# welchen TFT?



## soenne (13. Juni 2005)

Hallo!

Ich bin (mal wieder) auf der Suche nach einem TFT. Ich such (zugegeben) schon lang, konnte mich aber nie durchringen einen zu kaufen. Was haltet ihr von dem: Samsung 913N  ? Oder doch eher 913B  ?Hab ihr vielleicht vor einen selber zu kaufen? Wo gibt es Testberichte?
Wäre dankbar!

Gruß!


----------



## MCIglo (13. Juni 2005)

http://www.chip.de/artikel/c1_artikelunterseite_12890042.html?tid1=&tid2=

Meine pers.

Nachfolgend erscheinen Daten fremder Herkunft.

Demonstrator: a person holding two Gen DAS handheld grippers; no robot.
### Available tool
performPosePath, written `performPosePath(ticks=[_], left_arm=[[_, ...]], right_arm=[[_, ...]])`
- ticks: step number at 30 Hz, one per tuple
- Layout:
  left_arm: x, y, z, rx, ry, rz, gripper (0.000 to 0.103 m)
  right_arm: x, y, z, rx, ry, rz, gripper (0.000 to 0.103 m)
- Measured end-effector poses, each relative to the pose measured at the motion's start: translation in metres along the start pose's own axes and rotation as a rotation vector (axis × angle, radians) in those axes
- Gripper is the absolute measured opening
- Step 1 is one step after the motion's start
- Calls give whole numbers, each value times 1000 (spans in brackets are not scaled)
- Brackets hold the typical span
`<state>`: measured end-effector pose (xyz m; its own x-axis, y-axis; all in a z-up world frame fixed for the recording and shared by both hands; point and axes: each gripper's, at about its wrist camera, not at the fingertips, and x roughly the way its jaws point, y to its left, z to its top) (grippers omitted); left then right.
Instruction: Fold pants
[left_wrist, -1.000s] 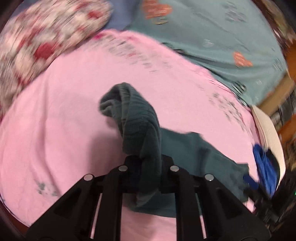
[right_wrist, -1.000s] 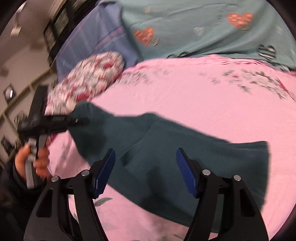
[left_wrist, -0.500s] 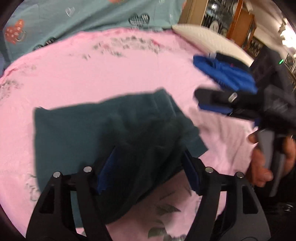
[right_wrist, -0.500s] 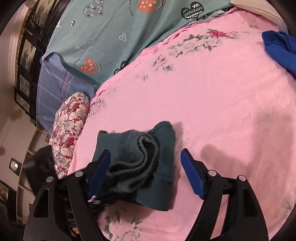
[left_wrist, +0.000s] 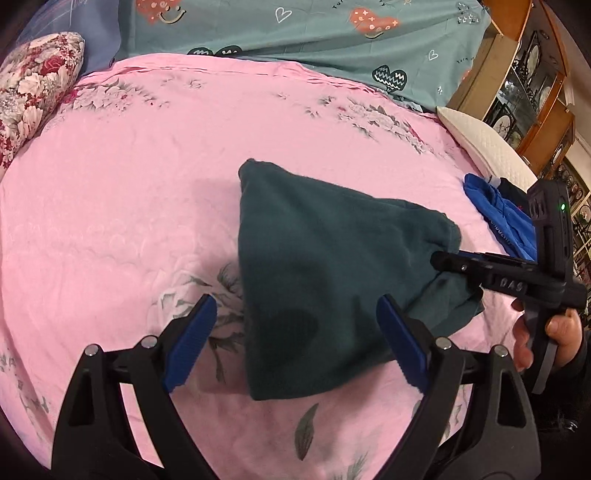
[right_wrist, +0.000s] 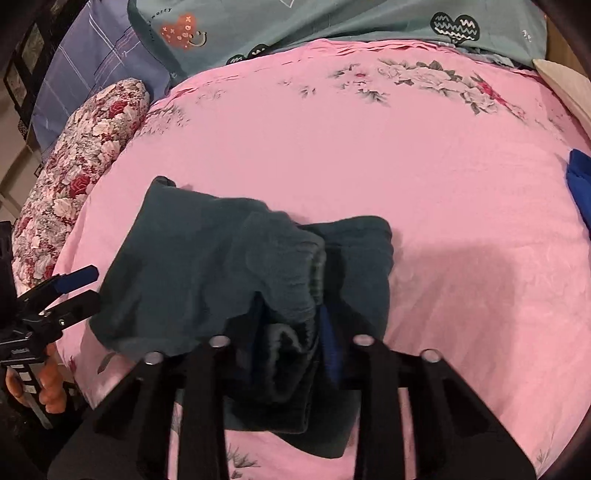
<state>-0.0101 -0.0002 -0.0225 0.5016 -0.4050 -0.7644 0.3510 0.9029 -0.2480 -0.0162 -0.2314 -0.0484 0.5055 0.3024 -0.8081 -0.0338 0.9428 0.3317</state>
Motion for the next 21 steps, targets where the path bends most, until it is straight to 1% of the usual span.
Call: performPosePath(ticks=[1,2,3,5,6,7,8,9,10,11,12,14,15,16,17,18,19,20,21], left_arm=[[-1,2,1,5,-5,2,90],[-3,1,2,12,-14,3,90],[-6,1,3,18,-22,-1,90],[-11,-3,5,35,-37,-11,90],[-8,-8,7,47,-40,-13,90],[-7,-12,6,63,-39,-14,90],[-3,-17,6,85,-27,-14,90],[2,-21,6,104,-14,-10,90],[8,-25,4,124,1,-1,90],[15,-30,1,151,24,19,90],[20,-32,-1,172,43,37,90],[30,-38,-9,230,86,90,90],[36,-38,-13,256,120,113,91],[39,-35,-17,254,145,104,91],[38,-28,-18,224,150,87,97],[38,-23,-19,208,161,83,99],[36,-21,-20,208,156,83,99],[36,-22,-22,215,155,88,99],[34,-23,-23,217,150,95,99]], right_arm=[[-11,2,3,-11,-33,17,21],[-26,5,6,-27,-75,13,19],[-38,7,9,-34,-100,10,15],[-52,2,13,-15,-125,-3,14],[-47,-3,14,-9,-97,-37,15],[-33,-8,11,-10,-31,-60,16],[-20,-13,8,2,17,-77,17],[-8,-18,1,8,58,-109,21],[-8,-19,-3,0,48,-114,24],[-14,-16,-5,-8,31,-125,27],[-27,-11,-5,-21,-6,-143,31],[-55,0,-6,-44,-98,-155,32],[-71,6,-7,-54,-155,-135,32],[-81,12,-7,-64,-185,-81,34],[-84,17,-5,-74,-188,-47,34],[-82,22,-6,-89,-181,-6,34],[-75,25,-7,-96,-161,17,34],[-61,26,-9,-93,-116,8,34],[-37,20,-11,-66,-27,-42,34]])
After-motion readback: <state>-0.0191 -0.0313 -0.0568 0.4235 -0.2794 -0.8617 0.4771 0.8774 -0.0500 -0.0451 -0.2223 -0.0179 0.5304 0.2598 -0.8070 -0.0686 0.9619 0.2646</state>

Meinung: es gibt keine besseren Monitore als EIZO. 
Habe privat einen uralten F563-T, der noch optimal funktioniert (1280x1024x32bitx75hz).
Hier auf der Arbeit hab ich einen L767 als primären und L350 als Monitor zum installieren neuer PCs. Im Haus werden mehr und mehr L768 aufgebaut. Das Arbeiten an sonem Monitor ist wie an einer Leinwand!
Wird nur durch das Apple Pro Display getoppt (haben wir auch ein paar).
Leider sind die EIZO's nicht ganz so günstig


----------



## ChrisDongov (13. Juni 2005)

Ich würde mal stark behaupten das das drauf ankommt was du damit machen willst.

Z.B.:
Zocker: niedrige Reaktionszeiten! 
Und je nachdem wie stark dein System ist vielleicht "nur" n 15"er, denn wenn du ne andere als die native Auflösung (Bei 15" normalerweise 1024x768 bei 17" 1280x1024) fährst, siehts net so toll aus. Sprich deine GraKa müßte bei der hohen Auflösung auch noch ordentlich Frames schaffen.

PaintShoper: Dann brauchst du einen besonders Farbtreuen Monitor.

Film Schauer: Einen mit großer Sichtweite. Dies geht halt direkt zu lasten der Reaktionszeit.

Mein Tipp ist auch der Chip Test aber eher hier: (Da kannst du dann verschiedene Tests auswählen)
http://www.chip.de/c1_navseite_12430122.html?tid1=14945&tid2=0


----------